(Dataset records)
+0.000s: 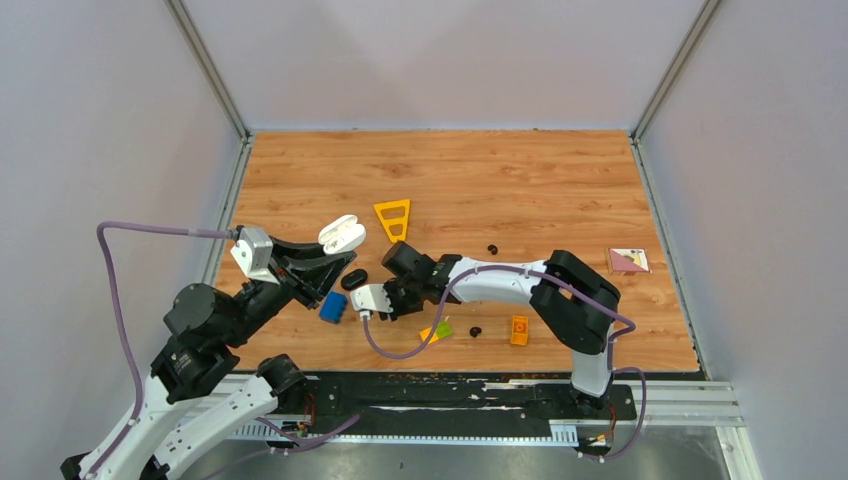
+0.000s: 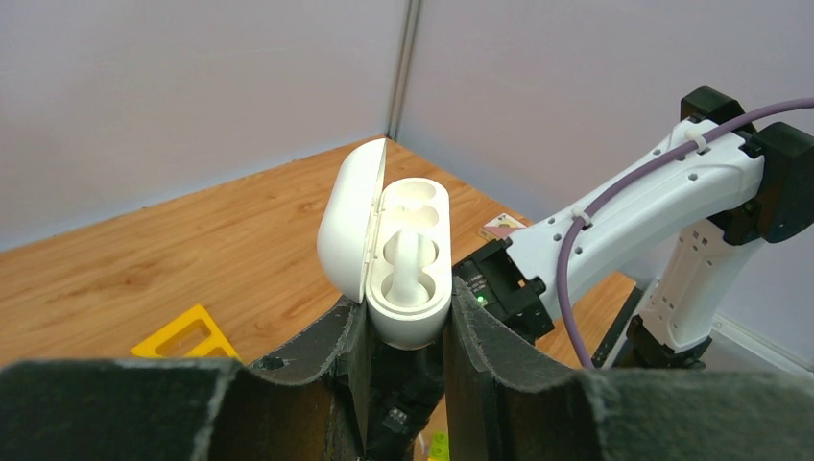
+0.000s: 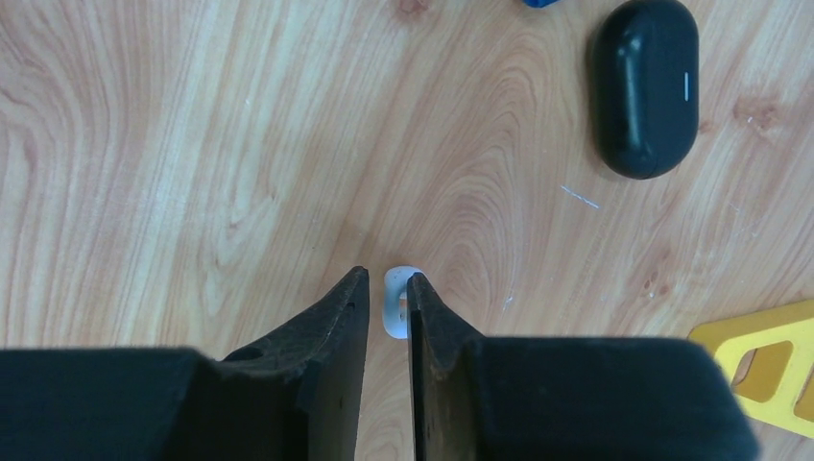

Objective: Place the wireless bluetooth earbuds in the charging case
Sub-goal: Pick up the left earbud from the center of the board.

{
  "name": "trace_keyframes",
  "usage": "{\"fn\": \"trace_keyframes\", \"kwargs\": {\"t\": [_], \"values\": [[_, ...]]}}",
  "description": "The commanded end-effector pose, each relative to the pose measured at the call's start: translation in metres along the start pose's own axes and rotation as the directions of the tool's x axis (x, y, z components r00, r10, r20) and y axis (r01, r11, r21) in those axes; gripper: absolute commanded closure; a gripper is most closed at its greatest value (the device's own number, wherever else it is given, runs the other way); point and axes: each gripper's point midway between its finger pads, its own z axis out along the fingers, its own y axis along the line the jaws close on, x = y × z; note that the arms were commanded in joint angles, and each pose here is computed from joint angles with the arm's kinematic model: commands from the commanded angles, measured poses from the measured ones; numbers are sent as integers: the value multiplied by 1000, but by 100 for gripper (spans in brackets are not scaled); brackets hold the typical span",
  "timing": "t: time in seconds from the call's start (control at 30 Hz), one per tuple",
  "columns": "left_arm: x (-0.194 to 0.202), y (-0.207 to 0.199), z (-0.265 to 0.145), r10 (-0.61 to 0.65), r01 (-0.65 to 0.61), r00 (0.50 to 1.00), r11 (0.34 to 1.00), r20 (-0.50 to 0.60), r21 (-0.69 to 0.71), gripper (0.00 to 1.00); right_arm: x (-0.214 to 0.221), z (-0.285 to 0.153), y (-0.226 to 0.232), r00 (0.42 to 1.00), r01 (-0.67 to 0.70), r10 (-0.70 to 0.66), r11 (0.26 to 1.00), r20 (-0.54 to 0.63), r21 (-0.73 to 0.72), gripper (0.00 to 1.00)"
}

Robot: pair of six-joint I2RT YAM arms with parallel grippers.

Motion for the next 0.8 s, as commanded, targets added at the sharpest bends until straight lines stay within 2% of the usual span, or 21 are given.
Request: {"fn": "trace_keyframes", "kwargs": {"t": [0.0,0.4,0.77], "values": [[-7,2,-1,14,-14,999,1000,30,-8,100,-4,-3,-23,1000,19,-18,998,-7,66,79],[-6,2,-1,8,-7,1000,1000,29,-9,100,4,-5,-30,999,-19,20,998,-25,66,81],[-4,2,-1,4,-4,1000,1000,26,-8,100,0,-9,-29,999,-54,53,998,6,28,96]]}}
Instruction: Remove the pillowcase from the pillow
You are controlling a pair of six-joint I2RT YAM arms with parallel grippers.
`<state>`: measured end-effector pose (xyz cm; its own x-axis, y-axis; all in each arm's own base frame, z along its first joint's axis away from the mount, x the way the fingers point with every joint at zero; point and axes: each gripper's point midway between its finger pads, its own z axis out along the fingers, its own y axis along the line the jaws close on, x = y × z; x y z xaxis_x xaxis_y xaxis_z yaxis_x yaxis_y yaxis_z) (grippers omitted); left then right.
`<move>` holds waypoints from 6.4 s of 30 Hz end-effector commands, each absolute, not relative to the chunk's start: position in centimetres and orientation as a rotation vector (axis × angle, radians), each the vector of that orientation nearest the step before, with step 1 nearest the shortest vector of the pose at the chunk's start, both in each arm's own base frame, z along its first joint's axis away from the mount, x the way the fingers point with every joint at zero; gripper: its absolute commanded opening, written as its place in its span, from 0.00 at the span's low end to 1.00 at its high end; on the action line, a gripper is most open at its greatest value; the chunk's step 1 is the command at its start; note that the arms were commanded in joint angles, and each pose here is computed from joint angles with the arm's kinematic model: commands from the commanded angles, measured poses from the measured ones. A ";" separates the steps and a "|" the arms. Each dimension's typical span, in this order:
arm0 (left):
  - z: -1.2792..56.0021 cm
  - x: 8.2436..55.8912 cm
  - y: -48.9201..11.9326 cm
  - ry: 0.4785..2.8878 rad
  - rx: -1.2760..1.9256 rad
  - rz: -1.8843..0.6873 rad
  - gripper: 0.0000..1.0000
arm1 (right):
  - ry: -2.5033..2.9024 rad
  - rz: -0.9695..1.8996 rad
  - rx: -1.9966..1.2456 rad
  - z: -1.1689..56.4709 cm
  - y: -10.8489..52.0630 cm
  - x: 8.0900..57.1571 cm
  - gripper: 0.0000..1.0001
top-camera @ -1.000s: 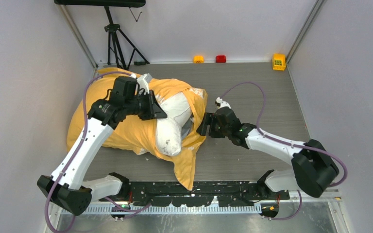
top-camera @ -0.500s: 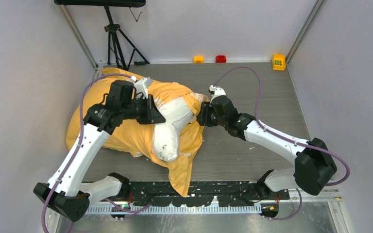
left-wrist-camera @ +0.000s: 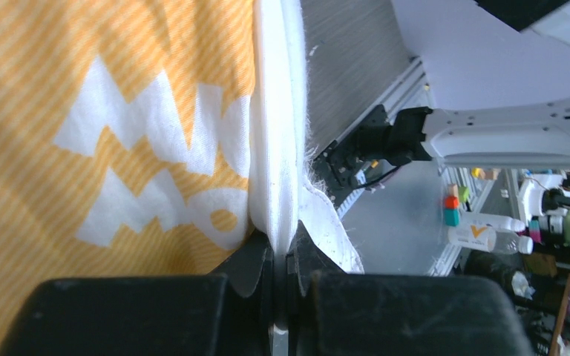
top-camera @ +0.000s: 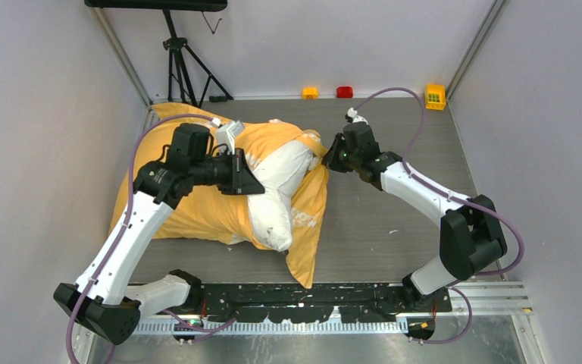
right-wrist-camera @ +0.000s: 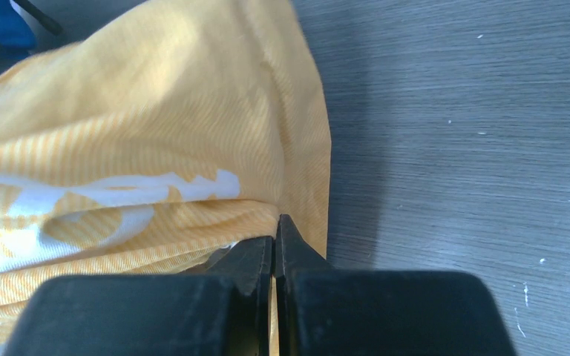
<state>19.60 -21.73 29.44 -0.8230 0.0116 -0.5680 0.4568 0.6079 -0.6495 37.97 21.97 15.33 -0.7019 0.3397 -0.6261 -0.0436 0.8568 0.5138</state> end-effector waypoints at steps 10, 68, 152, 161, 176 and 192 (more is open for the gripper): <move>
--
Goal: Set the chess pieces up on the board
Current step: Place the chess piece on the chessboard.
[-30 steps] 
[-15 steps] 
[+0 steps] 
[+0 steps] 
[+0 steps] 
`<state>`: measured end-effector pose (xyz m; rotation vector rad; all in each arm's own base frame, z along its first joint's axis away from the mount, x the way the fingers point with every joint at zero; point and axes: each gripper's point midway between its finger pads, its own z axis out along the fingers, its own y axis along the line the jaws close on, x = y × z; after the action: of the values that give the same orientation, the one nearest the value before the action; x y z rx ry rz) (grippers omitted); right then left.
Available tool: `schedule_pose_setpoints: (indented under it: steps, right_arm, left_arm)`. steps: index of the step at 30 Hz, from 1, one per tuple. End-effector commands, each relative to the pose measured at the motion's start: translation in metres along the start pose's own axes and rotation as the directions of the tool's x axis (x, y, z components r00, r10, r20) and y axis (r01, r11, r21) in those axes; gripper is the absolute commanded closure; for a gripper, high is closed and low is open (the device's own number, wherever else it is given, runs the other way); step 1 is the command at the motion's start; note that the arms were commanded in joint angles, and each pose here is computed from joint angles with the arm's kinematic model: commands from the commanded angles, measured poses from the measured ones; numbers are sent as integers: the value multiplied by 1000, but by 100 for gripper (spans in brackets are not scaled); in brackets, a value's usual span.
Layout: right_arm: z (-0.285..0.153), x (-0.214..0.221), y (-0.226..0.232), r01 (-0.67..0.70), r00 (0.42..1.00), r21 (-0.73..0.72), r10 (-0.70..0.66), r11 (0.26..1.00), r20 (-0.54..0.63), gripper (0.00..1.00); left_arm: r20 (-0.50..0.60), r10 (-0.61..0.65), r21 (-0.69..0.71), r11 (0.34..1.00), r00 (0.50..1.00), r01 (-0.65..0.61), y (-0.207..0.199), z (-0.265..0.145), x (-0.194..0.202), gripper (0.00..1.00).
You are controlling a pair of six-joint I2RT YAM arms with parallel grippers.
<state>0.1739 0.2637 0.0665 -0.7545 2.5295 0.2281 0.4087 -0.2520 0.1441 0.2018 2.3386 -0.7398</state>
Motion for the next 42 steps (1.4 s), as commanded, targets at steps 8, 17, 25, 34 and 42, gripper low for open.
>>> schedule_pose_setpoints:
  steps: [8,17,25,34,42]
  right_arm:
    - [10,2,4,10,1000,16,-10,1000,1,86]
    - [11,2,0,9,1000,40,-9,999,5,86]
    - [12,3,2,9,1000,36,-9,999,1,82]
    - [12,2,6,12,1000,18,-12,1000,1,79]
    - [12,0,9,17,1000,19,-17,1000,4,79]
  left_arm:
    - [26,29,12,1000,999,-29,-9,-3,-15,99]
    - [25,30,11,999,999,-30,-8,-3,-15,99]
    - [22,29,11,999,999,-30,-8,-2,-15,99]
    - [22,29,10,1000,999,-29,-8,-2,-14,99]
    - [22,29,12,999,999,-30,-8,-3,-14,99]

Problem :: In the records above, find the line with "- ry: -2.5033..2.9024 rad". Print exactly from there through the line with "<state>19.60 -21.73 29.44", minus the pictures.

Answer for the task ::
  - ry: -2.5033..2.9024 rad
  - rz: -0.9695..1.8996 rad
  - rx: -1.9966..1.2456 rad
  - z: -1.1689..56.4709 cm
  - y: -10.8489..52.0630 cm
  - x: 8.0900..57.1571 cm
  - gripper: 0.0000..1.0001
top-camera @ -1.000s: 
top-camera @ -0.500s: 
left-wrist-camera @ +0.000s: 
top-camera @ +0.000s: 
right-wrist-camera @ +0.000s: 
<state>19.60 -21.73 29.44 -0.8230 0.0116 -0.5680 0.4568 0.6079 -0.6495 37.97 21.97 15.33 -0.7019 0.3397 -0.6261 -0.0436 0.8568 0.5138</state> end-effector waypoints at steps 10, 68, 152, 161, 176 and 192 (more is open for the gripper): <move>

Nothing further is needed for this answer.